Pick every line from the data that holds the word "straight".

■ SOURCE INFORMATION:
Content starts
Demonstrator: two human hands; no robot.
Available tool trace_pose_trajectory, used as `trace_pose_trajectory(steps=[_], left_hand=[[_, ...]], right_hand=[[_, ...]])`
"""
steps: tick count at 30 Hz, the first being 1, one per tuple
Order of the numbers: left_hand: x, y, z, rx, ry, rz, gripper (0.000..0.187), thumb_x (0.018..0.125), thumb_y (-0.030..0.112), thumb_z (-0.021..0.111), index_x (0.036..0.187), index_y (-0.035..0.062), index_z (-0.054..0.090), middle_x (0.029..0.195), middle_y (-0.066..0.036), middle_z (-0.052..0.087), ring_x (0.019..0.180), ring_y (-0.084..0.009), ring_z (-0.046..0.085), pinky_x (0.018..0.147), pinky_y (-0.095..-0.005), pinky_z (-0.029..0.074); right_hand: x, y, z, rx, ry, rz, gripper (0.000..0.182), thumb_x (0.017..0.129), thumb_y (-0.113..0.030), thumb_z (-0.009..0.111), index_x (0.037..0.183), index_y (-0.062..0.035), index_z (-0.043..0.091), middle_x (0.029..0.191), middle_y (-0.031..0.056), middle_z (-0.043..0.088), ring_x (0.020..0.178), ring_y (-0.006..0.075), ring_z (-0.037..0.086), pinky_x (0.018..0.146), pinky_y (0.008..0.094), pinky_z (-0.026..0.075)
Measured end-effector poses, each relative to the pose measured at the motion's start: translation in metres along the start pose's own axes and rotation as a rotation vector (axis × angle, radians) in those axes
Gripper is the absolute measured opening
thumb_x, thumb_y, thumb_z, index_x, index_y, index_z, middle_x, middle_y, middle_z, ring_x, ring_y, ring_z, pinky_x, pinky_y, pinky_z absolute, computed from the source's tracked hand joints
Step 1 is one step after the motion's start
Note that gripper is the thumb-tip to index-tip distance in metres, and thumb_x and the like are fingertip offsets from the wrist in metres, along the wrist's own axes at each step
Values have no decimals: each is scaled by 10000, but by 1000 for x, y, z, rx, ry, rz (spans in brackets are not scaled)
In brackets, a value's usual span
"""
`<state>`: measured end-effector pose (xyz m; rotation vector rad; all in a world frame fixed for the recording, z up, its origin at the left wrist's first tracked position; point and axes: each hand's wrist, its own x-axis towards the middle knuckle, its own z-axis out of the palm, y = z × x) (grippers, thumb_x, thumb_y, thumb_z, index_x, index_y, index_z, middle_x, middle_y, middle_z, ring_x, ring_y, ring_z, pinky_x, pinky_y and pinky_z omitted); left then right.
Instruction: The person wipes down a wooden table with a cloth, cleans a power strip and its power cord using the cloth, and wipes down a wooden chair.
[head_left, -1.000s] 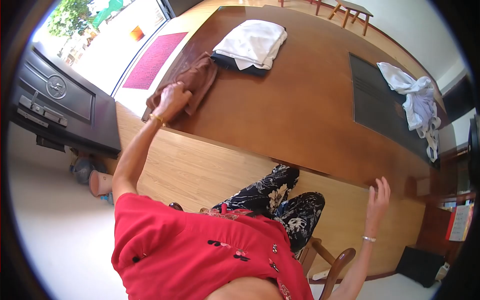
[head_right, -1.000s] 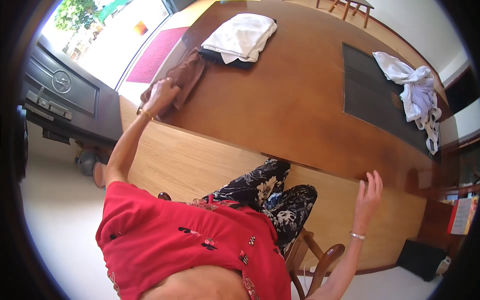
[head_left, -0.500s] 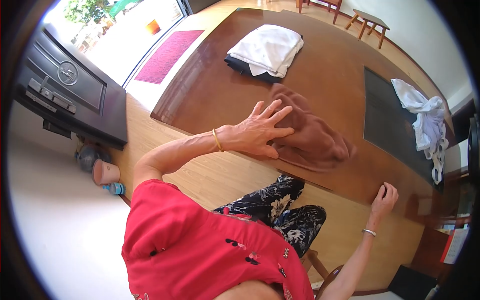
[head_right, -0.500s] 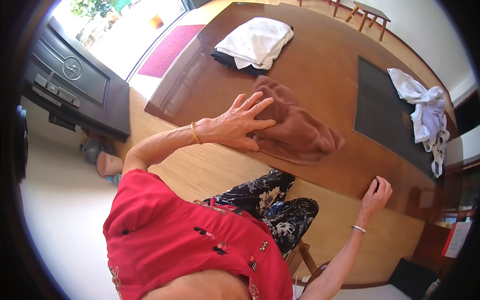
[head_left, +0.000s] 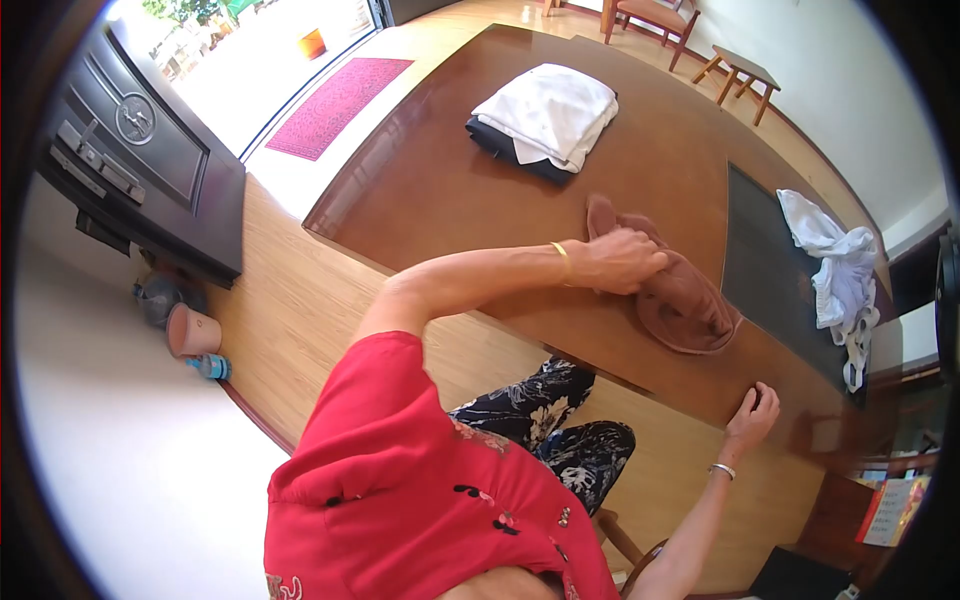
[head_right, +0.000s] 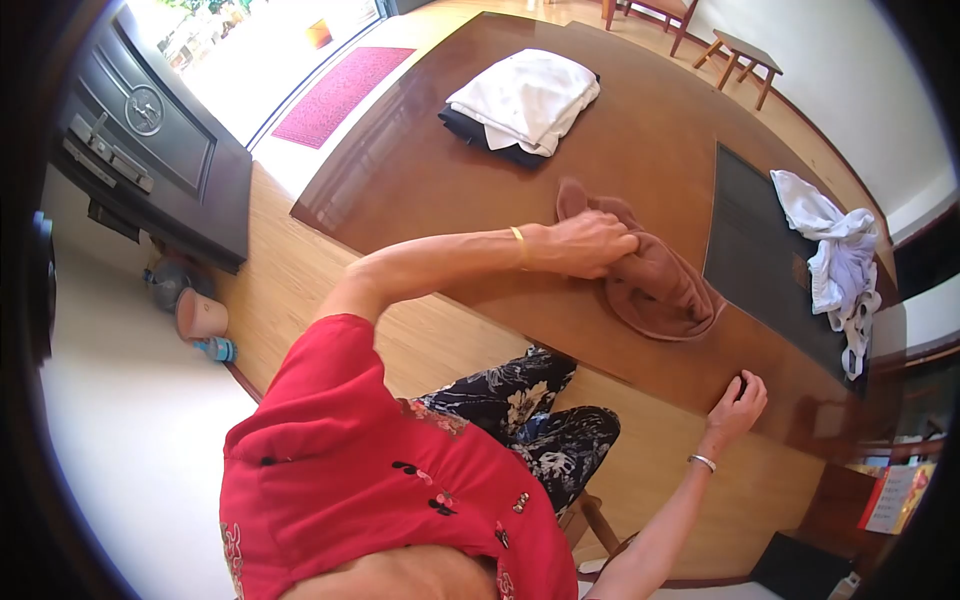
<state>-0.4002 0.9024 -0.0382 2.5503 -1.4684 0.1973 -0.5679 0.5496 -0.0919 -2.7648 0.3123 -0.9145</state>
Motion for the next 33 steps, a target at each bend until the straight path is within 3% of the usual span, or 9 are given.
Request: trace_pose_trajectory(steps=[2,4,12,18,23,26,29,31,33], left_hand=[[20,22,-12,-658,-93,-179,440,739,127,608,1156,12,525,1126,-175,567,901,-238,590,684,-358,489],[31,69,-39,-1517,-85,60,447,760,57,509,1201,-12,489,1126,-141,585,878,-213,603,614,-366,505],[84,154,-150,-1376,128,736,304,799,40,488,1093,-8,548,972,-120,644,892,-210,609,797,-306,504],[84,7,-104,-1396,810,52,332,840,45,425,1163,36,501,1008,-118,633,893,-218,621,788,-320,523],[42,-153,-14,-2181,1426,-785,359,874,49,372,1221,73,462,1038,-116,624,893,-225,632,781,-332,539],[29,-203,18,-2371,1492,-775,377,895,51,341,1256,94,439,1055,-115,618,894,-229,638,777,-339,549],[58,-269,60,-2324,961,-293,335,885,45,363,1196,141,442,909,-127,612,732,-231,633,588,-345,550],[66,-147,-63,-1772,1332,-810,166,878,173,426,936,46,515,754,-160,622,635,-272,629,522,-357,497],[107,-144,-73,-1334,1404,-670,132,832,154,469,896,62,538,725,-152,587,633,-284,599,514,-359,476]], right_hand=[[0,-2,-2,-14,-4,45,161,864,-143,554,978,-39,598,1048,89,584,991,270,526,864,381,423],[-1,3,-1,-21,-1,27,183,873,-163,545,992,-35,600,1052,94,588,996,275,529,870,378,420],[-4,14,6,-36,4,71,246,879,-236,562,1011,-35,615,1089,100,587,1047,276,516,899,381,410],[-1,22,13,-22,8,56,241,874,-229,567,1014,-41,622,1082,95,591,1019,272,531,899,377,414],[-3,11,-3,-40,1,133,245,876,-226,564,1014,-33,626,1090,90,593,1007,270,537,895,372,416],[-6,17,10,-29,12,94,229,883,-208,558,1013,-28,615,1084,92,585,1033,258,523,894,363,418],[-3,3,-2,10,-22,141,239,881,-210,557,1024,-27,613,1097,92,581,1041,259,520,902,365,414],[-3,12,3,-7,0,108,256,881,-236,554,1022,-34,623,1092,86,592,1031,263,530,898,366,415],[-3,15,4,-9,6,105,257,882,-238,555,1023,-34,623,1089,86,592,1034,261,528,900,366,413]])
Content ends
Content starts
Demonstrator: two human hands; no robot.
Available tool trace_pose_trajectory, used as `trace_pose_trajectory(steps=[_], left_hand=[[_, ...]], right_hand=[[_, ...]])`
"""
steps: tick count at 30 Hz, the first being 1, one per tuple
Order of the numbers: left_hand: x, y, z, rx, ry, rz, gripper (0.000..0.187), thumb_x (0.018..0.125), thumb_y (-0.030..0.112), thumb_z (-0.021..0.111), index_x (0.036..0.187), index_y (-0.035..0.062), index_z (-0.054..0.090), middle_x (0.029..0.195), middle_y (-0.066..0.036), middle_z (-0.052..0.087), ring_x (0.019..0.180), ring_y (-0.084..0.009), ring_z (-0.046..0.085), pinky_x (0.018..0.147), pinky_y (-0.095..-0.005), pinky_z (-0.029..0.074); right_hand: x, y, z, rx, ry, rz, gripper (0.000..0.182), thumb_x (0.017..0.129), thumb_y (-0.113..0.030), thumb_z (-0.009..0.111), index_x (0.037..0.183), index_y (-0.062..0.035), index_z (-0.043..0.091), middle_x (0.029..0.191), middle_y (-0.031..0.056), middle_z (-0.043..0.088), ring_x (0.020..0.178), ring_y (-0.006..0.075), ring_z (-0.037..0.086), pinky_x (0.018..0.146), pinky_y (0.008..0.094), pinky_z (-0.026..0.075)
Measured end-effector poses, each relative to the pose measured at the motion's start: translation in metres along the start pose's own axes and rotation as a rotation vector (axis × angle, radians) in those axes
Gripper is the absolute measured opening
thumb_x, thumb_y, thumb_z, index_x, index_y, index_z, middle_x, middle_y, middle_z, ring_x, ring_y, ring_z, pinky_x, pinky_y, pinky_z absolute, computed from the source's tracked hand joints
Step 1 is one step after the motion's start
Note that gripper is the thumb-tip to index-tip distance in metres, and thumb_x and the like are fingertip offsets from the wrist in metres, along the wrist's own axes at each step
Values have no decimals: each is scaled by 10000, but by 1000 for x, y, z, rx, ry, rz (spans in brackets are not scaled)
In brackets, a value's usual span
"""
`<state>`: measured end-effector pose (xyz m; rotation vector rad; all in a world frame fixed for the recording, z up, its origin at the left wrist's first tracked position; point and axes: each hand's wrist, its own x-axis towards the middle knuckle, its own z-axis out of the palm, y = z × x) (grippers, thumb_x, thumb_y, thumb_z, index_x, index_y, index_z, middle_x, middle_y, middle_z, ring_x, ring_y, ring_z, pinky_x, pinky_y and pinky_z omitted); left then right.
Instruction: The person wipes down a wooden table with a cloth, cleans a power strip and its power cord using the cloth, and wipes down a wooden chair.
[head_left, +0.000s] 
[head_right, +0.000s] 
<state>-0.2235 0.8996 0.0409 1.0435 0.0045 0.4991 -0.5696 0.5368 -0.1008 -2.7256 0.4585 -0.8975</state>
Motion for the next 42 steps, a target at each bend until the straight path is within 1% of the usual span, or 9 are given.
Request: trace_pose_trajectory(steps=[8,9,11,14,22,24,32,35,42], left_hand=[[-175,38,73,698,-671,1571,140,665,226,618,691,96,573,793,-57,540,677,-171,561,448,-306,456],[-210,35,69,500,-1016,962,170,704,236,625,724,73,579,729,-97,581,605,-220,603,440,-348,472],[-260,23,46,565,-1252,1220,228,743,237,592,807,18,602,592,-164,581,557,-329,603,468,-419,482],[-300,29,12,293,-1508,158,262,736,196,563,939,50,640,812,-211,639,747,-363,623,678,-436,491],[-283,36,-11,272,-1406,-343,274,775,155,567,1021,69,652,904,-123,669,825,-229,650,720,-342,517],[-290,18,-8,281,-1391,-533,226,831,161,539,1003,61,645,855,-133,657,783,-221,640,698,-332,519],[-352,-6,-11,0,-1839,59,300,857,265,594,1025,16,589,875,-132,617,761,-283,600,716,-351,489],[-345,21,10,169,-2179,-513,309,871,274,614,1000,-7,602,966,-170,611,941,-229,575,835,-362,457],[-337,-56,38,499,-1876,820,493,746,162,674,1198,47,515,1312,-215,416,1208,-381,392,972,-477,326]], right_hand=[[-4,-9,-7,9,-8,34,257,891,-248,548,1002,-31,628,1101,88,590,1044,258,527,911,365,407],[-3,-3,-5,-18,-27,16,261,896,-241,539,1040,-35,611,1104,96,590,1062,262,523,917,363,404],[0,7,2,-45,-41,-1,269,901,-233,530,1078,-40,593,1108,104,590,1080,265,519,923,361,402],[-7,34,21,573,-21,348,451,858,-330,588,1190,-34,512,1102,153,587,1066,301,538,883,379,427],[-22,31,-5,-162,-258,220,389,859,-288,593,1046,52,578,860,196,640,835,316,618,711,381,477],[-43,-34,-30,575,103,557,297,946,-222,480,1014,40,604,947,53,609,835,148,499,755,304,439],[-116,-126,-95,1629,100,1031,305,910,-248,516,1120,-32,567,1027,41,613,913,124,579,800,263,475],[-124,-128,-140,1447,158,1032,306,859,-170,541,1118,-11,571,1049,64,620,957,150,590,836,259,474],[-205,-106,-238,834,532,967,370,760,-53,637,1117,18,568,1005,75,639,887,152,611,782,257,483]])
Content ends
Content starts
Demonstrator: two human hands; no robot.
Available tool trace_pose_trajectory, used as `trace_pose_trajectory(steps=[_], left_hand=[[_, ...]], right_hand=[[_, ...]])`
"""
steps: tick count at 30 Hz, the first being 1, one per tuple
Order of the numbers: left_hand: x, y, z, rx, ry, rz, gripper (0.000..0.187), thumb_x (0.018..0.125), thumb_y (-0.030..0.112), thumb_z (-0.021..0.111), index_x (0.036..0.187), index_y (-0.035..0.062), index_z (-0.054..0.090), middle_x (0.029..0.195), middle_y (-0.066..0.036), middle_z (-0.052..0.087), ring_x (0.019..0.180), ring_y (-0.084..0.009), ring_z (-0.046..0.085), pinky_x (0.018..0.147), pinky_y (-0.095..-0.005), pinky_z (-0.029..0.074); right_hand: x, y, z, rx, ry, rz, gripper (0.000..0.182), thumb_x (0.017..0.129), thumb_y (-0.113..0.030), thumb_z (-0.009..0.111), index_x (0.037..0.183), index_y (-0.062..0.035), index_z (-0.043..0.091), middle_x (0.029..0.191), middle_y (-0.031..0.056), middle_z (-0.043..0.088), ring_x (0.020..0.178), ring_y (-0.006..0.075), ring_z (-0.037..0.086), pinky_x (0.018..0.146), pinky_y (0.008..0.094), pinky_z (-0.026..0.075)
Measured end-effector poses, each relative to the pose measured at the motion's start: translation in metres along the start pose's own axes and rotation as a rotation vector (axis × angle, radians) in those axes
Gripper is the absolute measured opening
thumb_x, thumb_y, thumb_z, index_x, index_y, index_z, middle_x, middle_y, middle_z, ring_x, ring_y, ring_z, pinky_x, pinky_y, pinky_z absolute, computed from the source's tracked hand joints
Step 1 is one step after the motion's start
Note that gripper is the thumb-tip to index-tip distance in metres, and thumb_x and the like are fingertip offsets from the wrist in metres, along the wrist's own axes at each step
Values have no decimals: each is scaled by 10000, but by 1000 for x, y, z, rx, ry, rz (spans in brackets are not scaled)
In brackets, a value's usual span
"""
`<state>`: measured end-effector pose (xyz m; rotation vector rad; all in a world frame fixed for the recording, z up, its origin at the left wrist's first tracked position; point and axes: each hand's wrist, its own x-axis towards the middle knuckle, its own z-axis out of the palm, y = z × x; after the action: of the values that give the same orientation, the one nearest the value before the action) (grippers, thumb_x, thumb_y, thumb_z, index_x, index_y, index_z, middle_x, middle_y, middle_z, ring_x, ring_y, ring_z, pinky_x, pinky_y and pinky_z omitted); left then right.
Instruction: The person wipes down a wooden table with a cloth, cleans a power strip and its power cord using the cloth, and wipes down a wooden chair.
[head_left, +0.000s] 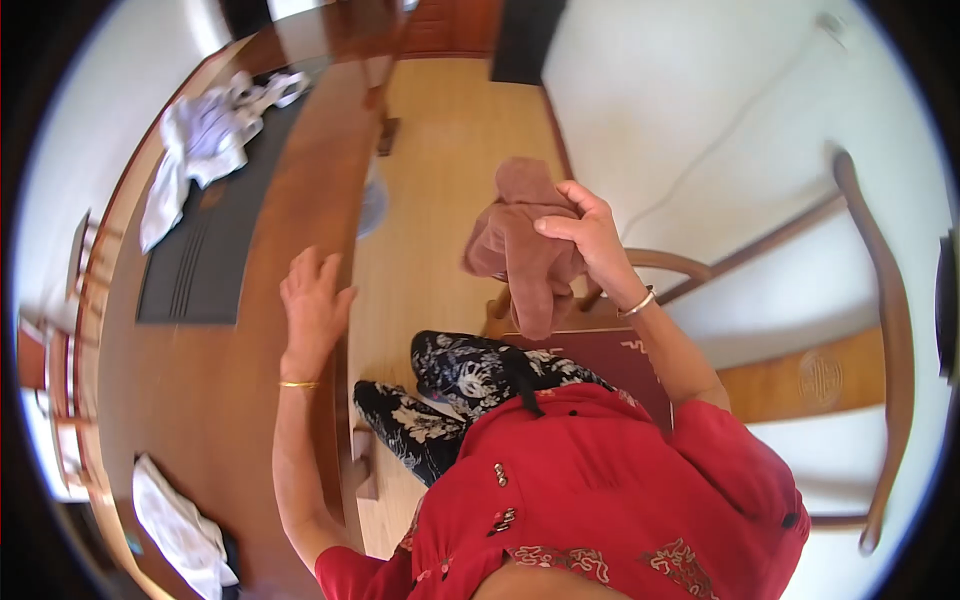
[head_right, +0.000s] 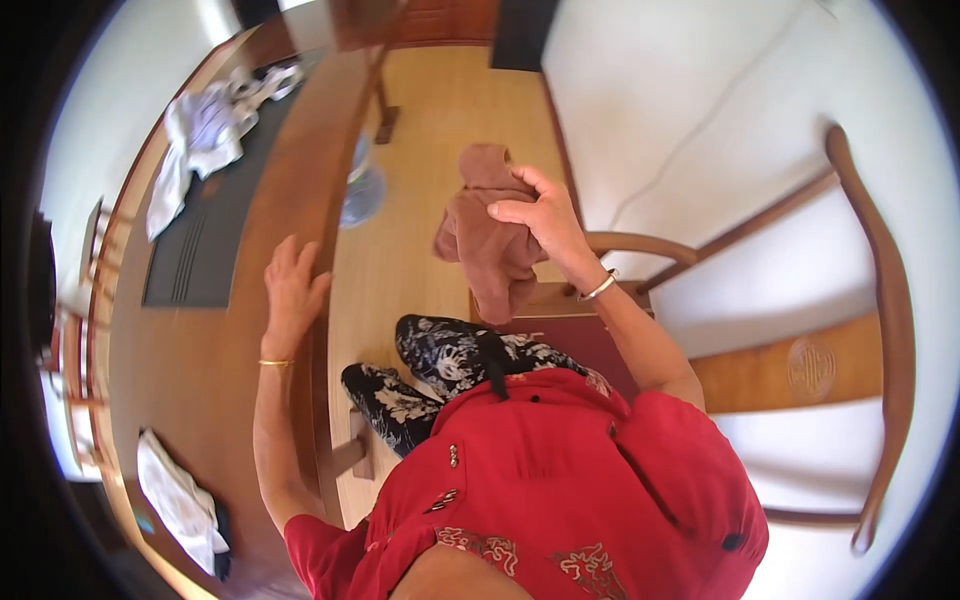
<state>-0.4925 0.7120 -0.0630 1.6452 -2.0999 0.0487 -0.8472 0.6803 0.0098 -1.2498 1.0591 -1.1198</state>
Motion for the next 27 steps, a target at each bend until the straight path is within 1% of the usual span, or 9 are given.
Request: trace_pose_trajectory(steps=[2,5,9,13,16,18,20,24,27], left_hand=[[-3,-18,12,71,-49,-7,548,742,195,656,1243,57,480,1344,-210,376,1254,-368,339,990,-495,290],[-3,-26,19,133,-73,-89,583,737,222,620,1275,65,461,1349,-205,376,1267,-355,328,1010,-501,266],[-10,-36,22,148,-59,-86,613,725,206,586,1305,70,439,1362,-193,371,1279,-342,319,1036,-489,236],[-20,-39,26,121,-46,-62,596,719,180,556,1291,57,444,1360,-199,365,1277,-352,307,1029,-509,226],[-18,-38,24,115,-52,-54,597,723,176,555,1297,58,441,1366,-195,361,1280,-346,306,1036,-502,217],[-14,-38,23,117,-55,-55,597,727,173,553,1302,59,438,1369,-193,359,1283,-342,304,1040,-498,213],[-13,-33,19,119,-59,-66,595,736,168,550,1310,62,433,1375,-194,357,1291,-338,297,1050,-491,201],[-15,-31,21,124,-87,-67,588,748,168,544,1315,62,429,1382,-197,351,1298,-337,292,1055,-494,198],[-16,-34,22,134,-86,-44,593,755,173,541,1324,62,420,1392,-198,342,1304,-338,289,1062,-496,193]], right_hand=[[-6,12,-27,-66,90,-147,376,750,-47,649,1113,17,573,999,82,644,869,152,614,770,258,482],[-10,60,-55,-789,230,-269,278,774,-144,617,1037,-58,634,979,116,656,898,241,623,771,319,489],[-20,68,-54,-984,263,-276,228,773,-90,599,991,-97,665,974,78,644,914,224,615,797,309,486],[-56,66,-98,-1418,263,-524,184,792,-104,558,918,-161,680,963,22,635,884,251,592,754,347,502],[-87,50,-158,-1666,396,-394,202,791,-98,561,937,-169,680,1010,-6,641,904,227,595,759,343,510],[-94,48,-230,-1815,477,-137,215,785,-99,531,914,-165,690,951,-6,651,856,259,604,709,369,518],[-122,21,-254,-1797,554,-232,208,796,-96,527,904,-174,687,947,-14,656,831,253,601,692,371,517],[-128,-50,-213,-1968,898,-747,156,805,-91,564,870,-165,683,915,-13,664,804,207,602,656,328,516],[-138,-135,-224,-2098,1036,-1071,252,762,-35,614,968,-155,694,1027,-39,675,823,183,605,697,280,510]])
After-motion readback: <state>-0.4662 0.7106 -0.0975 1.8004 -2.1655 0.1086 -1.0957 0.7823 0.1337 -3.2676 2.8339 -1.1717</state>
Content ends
■ OUTPUT FOR THIS TASK:
Motion for the next 33 steps, a target at each bend until the straight path is within 3% of the usual span, or 9 are given.
Motion for the next 42 steps, a target at each bend until the straight path is within 1% of the usual span, or 9 are given.
Motion for the next 27 steps, a target at each bend until the straight path is within 1% of the usual span, or 9 are given.

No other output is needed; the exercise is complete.